NHI fund to be established this year

Second phase approaching.

The National Health Insurance (NHI) fund is to be established this year, according to finance minister Pravin Gordhan. 

The fund will initially focus on improving access to a common set of maternal health, ante-natal and family planning services; expanding integrated school health programmes, including spectacle and hearing aid provision; and improving services for people with disabilities, mentally ill patients and the elderly.

“The service package financed by the NHI Fund will be progressively expanded,” Gordhan said. “In setting up the fund, we will look at various funding options, including possible adjustments to the tax credit on medical scheme contributions. Further details will be provided in the adjustments budget in October this year, and in the course of the legislative process.”

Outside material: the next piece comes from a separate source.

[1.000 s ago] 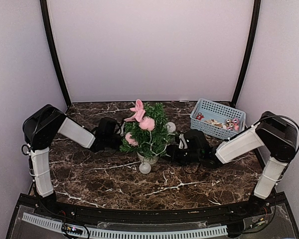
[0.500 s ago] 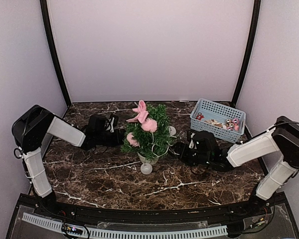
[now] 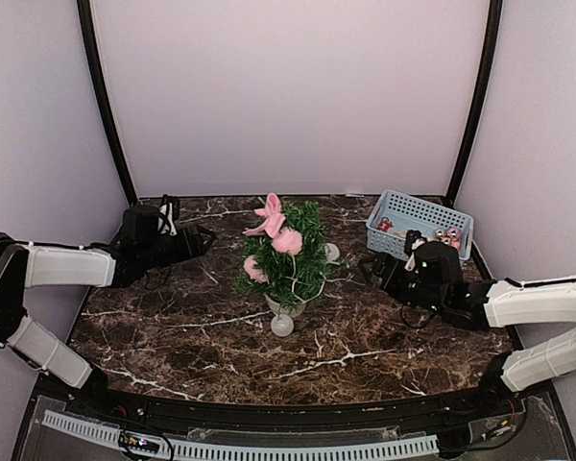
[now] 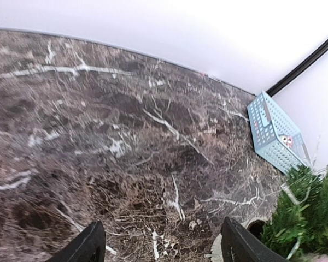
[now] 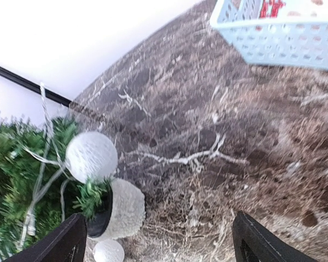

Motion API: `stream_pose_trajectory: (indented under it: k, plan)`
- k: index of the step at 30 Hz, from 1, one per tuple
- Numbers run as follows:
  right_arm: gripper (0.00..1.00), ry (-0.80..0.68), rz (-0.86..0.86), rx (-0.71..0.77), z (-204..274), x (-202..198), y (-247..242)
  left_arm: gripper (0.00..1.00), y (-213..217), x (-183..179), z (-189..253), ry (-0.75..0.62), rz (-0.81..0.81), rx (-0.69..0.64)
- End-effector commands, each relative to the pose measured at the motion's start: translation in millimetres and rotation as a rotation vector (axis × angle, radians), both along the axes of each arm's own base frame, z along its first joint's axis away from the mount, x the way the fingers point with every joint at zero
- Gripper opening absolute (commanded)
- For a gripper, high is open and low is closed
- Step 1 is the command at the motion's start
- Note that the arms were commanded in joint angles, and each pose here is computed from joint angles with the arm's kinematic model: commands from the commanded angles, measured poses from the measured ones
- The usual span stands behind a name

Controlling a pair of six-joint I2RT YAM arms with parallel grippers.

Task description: Decorate the small christmas tree

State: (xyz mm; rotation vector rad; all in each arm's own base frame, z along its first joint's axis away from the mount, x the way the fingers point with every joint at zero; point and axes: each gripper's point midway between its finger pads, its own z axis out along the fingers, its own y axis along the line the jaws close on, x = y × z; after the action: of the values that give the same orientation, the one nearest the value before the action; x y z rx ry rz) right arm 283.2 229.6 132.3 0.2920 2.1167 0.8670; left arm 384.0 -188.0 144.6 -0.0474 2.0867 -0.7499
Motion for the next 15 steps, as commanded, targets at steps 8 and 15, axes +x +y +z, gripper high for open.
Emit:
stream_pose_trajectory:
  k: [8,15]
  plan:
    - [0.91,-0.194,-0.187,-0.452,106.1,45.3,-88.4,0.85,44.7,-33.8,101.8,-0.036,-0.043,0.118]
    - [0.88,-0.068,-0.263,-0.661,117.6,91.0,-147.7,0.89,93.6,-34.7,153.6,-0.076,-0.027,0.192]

According to the NHI White Paper published in December 2015 by the Department of Health, the fund will be capable of buying personal health services from accredited and contracted public and private providers at primary health care level and public hospitals. The fund is to be governed by the NHI Commission, which will include civil society representatives.

In due course, the NHI Commission as well as a management team and a stakeholder representative forum will be appointed.

Phase II

Government is now moving toward the next phase of implementing the NHI.

We are still in the first, preparatory phase which, according to Gordhan, involves “strengthening of the service delivery platform and the overall improvement of quality in the public health sector,” and extends from the 2012/2013 to the 2016/2017 financial years.

Phase II will extend from 2017/18 to 2019/21 and is to include the mobilisation of additional resources, a review of state subsidies to medical schemes (into GEMS, Polmed, Parmed and other private medical schemes to which the state makes contributions) which will be reallocated into the NHI, the establishment of the NHI Fund and governance structures as well as amendments to the Medical Scheme’s Act.

Phase three will extend from 2021/22 to 2024/25.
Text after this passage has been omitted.